__PROBLEM__
The lines to extract run from the first line of the entries through the line that contains "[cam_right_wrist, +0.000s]"; reproduce exactly those lines and no others.
:: SUPPLIED INFORMATION
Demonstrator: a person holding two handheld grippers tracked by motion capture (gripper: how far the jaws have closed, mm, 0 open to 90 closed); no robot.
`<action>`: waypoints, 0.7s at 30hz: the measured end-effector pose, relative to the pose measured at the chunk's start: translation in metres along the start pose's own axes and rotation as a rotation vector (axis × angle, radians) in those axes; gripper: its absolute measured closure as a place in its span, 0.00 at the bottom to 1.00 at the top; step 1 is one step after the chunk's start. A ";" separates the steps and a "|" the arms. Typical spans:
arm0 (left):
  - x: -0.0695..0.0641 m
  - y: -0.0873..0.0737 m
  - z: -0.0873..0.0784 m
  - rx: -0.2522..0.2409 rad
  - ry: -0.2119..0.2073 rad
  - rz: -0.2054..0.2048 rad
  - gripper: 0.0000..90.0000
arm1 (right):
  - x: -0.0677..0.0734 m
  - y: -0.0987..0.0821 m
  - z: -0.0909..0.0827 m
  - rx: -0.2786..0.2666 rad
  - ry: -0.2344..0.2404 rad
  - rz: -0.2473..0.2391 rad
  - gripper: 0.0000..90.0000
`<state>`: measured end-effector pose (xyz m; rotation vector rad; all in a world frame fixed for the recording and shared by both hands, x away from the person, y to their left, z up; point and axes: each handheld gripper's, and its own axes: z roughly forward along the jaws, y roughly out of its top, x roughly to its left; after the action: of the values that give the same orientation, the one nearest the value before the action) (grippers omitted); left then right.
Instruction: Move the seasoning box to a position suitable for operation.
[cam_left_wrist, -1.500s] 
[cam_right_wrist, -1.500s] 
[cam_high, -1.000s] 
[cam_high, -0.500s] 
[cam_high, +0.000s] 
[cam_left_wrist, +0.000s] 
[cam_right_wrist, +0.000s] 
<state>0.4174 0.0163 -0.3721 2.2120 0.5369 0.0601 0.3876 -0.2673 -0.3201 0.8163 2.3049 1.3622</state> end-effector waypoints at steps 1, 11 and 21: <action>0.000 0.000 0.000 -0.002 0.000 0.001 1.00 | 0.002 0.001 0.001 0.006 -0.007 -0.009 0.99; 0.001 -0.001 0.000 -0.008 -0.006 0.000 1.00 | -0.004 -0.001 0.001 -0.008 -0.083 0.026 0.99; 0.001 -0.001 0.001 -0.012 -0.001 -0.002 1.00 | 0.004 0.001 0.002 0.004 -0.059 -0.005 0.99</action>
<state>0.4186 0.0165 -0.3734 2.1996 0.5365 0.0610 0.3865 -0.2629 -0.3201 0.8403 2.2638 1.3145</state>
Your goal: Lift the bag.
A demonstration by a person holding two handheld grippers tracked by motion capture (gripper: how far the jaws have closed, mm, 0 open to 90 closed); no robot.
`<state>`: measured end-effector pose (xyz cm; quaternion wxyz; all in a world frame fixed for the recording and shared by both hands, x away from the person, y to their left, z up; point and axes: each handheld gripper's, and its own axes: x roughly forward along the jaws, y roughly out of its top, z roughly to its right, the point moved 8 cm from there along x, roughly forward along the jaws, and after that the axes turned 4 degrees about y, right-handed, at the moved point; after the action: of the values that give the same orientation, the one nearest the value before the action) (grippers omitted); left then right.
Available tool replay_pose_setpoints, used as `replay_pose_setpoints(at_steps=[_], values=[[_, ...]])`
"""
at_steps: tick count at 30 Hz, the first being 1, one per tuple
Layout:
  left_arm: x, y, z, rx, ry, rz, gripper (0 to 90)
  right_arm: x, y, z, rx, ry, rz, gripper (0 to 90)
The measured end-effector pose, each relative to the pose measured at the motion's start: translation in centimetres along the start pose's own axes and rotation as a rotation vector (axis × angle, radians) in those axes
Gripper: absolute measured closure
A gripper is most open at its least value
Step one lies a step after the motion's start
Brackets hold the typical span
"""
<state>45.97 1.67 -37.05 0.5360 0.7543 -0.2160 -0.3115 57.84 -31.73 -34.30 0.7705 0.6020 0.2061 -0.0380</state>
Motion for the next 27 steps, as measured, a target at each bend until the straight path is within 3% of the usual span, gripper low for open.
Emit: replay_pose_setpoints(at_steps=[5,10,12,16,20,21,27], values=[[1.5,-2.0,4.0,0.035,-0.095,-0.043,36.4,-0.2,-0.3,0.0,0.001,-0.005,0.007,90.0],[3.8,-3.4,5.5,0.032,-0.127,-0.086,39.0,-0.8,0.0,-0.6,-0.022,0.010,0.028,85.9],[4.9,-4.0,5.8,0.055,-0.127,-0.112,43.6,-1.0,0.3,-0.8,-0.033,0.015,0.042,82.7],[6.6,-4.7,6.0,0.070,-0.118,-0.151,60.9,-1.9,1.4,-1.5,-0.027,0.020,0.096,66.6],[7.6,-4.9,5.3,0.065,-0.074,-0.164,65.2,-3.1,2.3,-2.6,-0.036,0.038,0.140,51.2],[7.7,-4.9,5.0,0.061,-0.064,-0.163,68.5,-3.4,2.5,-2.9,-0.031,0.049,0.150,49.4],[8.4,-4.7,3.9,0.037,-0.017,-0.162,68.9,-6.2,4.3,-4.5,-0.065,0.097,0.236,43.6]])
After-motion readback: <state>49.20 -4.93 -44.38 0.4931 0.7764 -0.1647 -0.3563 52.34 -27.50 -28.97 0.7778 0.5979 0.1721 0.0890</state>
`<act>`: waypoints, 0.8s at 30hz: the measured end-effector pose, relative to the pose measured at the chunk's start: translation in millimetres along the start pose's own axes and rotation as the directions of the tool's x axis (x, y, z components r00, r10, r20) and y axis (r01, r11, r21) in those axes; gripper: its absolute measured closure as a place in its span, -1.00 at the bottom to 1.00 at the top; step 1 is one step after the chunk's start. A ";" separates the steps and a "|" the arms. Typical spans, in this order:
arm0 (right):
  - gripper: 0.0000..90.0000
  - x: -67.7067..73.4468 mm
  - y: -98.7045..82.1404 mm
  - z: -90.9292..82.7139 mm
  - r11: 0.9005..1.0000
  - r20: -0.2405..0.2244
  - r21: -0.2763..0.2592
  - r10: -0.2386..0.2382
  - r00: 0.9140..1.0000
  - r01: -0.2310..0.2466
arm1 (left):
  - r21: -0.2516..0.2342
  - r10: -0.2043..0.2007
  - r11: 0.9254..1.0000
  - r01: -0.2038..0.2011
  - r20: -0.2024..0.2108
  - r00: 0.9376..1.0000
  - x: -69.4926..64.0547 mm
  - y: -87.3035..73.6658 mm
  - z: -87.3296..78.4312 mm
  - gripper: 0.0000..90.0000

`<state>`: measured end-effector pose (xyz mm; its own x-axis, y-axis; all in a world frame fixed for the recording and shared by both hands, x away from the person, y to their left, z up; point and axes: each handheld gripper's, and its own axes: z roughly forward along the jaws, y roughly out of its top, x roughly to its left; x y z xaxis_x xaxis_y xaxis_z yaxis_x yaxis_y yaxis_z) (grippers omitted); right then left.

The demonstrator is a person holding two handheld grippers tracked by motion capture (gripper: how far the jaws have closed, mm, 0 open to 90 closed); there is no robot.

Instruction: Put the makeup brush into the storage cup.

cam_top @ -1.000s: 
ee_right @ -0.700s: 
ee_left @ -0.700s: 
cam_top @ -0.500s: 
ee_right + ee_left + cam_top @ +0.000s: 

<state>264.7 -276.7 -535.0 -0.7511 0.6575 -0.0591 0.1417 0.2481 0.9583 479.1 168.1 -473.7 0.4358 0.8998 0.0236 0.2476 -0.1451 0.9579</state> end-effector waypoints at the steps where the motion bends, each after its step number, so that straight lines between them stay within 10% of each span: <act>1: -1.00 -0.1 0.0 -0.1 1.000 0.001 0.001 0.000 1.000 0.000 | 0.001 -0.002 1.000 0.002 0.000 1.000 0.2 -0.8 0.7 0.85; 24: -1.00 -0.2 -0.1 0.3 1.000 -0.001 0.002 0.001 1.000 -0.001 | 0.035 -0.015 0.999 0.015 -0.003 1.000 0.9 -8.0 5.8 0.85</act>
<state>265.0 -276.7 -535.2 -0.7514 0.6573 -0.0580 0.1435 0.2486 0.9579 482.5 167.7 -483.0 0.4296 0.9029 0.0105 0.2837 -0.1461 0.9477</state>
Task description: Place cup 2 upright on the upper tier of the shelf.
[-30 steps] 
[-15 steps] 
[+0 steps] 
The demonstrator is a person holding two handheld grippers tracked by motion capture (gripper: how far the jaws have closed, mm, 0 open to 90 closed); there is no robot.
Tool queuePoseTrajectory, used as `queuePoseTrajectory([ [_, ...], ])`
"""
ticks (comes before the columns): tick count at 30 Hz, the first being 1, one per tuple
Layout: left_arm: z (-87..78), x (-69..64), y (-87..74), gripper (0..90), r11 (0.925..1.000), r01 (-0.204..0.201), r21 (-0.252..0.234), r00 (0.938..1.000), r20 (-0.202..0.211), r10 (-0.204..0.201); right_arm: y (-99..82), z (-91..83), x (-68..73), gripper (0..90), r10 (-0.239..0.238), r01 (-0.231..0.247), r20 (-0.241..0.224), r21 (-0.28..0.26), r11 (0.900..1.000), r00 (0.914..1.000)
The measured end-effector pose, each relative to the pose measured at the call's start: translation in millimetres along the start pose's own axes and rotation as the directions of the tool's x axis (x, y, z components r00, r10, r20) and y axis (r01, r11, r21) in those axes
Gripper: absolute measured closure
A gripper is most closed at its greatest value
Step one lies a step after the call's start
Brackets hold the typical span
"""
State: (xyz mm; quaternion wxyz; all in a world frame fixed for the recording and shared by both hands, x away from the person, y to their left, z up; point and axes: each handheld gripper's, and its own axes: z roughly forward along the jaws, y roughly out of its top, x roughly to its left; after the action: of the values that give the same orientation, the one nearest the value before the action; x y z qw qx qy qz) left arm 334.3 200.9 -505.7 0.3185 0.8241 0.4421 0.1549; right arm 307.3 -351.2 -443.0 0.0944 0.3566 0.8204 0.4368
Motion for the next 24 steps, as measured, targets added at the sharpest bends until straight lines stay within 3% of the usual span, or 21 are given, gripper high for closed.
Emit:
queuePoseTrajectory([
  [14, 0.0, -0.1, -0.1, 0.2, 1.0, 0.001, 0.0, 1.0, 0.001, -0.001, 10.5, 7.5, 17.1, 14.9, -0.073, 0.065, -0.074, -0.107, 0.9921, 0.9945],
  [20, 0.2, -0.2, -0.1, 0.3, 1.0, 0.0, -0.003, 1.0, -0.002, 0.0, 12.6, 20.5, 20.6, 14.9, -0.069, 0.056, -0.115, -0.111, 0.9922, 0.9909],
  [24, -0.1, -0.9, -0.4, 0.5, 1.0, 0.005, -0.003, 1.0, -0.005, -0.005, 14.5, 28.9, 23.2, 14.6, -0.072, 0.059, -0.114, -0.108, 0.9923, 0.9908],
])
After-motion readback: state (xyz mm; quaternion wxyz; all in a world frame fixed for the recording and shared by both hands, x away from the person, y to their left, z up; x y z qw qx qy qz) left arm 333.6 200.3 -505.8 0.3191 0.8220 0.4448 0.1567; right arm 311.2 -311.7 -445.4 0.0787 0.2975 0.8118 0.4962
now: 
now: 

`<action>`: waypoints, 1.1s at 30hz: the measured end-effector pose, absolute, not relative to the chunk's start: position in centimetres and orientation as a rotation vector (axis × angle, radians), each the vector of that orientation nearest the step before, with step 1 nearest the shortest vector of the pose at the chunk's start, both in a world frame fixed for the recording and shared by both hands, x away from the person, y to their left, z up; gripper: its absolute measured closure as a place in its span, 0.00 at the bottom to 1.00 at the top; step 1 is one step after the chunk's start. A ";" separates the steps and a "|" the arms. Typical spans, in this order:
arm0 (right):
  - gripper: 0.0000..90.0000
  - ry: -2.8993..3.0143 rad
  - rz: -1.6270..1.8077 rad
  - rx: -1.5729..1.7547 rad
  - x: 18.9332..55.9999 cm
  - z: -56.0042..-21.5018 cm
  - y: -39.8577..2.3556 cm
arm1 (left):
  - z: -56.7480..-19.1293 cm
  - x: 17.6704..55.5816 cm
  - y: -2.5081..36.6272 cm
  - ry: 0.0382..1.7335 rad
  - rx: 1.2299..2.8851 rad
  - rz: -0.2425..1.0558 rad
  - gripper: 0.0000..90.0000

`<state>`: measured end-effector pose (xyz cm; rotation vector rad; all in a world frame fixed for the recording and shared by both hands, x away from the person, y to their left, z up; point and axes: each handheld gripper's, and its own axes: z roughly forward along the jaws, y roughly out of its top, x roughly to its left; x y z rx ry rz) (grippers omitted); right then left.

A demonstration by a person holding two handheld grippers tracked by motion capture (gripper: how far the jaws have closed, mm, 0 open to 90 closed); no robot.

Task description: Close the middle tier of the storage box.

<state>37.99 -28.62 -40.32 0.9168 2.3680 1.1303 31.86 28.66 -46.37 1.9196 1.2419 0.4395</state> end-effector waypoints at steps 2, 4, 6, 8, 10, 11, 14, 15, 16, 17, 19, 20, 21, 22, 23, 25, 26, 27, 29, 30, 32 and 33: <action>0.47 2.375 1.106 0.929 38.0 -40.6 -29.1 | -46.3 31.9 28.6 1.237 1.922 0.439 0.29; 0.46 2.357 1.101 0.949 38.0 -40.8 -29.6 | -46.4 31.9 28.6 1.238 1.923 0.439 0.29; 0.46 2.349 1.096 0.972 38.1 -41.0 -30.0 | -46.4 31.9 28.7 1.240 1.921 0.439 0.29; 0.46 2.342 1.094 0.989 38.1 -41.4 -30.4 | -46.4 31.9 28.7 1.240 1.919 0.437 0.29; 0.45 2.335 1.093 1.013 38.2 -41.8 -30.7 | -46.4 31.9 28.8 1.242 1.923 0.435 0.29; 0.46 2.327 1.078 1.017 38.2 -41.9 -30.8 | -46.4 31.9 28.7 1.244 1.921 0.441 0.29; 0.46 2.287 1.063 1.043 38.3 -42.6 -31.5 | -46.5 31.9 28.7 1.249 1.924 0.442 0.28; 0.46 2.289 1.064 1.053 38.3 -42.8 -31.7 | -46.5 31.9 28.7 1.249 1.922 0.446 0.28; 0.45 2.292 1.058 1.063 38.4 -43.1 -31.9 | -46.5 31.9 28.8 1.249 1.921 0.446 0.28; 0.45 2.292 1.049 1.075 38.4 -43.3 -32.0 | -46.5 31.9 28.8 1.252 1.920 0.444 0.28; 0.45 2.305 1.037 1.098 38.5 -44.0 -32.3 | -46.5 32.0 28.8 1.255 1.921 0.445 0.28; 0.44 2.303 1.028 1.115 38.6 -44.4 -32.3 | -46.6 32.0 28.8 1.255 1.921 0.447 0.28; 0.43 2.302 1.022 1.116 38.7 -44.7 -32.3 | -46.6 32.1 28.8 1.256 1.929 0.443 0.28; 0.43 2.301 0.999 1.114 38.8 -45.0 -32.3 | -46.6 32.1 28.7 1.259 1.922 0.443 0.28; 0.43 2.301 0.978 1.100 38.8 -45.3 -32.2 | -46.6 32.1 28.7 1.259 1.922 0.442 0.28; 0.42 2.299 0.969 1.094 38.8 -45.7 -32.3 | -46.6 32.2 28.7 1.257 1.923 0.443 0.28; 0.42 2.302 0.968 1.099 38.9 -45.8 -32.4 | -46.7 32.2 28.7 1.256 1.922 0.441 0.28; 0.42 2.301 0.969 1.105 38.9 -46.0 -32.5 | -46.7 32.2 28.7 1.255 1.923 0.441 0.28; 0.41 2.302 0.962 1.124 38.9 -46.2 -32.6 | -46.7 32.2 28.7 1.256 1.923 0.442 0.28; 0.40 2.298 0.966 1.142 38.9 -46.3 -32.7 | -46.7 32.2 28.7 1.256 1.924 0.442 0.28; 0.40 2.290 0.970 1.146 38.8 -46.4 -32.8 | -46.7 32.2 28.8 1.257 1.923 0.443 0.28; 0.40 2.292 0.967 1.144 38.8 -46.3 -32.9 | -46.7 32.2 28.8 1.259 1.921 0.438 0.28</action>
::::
__EXERCISE RESPONSE__
Demonstrator: a person holding two handheld grippers tracked by motion capture (gripper: how far the jaws have closed, mm, 0 open to 90 closed); no robot.
`<action>`: waypoints, 0.7s at 30hz: the measured end-effector pose, relative to the pose measured at the chunk's start: translation in metres along the start pose's own axes and rotation as a rotation vector (axis × angle, radians) in those axes; gripper: its absolute measured closure as a place in its span, 0.00 at the bottom to 1.00 at the top; step 1 is one step after the chunk's start. A ";" separates the steps and a "|" the arms. Typical spans:
arm0 (left):
  - x: -0.0695..0.0641 m
  - y: -0.0873..0.0737 m
  - z: -0.0873..0.0784 m
  - rx: -0.2522..0.2409 rad
  - ry: -0.2119..0.2073 rad
  - rz: -0.2054..0.2048 rad
  - gripper: 0.0000..90.0000
arm1 (right):
  - x: -0.0677..0.0734 m
  - y: -0.0987..0.0821 m
  - z: -0.0909..0.0827 m
  - rx: -0.2786..0.2666 rad
  - ry: -0.2344..0.2404 rad
  - rz: -0.2473..0.2391 rad
  - gripper: 0.0000..90.0000
`<state>`: measured end-effector pose (xyz m; rotation vector rad; all in a world frame fixed for the recording and shared by both hands, x away from the person, y to their left, z up; point and axes: each handheld gripper's, and its own axes: z roughly forward along the jaws, y roughly out of its top, x roughly to its left; after the action: of the values that give the same orientation, the one nearest the value before the action) (grippers omitted); left then right.
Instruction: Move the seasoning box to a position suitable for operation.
[cam_left_wrist, -1.500s] 
[cam_right_wrist, -1.500s] 
[cam_high, -1.000s] 
[cam_high, -0.500s] 
[cam_high, +0.000s] 
[cam_left_wrist, +0.000s] 
[cam_right_wrist, +0.000s] 

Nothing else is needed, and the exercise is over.